---- Recorded data

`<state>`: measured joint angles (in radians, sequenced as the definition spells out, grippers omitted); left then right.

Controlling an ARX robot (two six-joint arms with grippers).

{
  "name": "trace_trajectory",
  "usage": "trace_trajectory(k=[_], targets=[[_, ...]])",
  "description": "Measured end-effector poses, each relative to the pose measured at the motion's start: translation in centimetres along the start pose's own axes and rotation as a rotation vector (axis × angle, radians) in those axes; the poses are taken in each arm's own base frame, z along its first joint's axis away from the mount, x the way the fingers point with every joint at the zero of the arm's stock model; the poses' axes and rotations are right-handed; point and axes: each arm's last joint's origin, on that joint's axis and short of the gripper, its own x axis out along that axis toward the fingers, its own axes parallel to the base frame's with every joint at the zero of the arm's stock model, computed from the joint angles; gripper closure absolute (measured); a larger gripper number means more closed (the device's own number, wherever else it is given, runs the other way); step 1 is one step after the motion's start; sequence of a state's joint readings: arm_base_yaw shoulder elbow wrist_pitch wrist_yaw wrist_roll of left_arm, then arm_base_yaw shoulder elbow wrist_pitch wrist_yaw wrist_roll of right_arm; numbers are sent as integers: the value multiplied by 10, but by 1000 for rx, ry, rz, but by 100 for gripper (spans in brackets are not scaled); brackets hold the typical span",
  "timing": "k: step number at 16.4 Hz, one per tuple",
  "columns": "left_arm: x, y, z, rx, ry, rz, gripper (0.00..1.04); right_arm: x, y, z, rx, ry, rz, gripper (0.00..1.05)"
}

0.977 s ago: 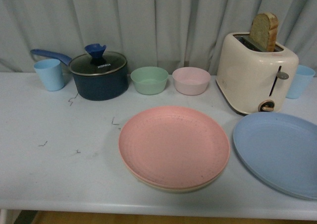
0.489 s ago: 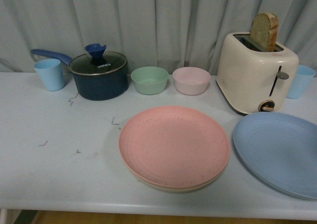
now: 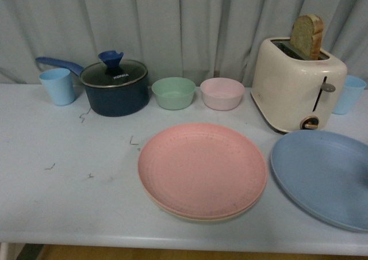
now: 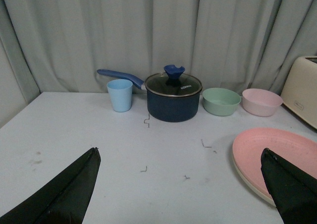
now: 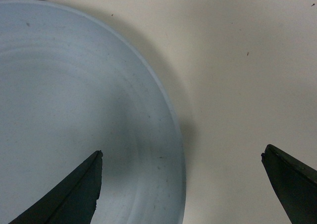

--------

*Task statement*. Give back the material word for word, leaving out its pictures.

*The answer*.
`<state>`: measured joint angles (in radians, sequenced as the definition spells out, grippers omitted); left then right.

Controlling an ARX robot (two six-joint arms with grippers).

{
  "name": "trace_trajectory",
  "usage": "trace_trajectory(k=[_], targets=[[_, ...]])",
  "description": "Measured end-effector poses, each relative to the pose measured at the motion's start: translation in centimetres along the start pose's own axes and rotation as a rotation vector (axis × angle, radians) in those axes; the poses are taken in each arm's own base frame, z along its first joint's axis away from the mount, x the way the fingers point with every joint at the zero of the arm's stock model; the poses' axes and rotations are right-handed; point and axes: each arm's last joint's origin, on that joint's axis and short of the gripper, its own x axis out along that axis toward the fingers, its own axes parallel to the base frame's with every joint at the zero of the arm's stock model, computed from the joint angles; gripper closure absolute (measured); a larger gripper number means more closed (the device's own number, wherever else it is given, runs the other way); step 1 is one step after the motion's start; sequence of a state's joint readings: arm_base_yaw shoulder elbow wrist_pitch wrist_yaw wrist_roll of left_arm, then arm_base_yaw shoulder elbow wrist_pitch wrist_yaw wrist_roll of right_arm; numbers are sent as integers: the value multiplied by 10, but by 1000 for rx, ry, rz, but by 100 for gripper (spans in brackets are not scaled); brackets hold the typical span",
  "timing": "k: step number at 16.4 Hz, one per tuple",
  "columns": "left_arm: x, y, z, rx, ry, rz, gripper (0.00..1.04); right_arm: x, y, z, rx, ry, rz, gripper (0.00..1.05)"
}

0.977 s ago: 
0.489 s ago: 
now: 
now: 
now: 

That completes the response to the exercise.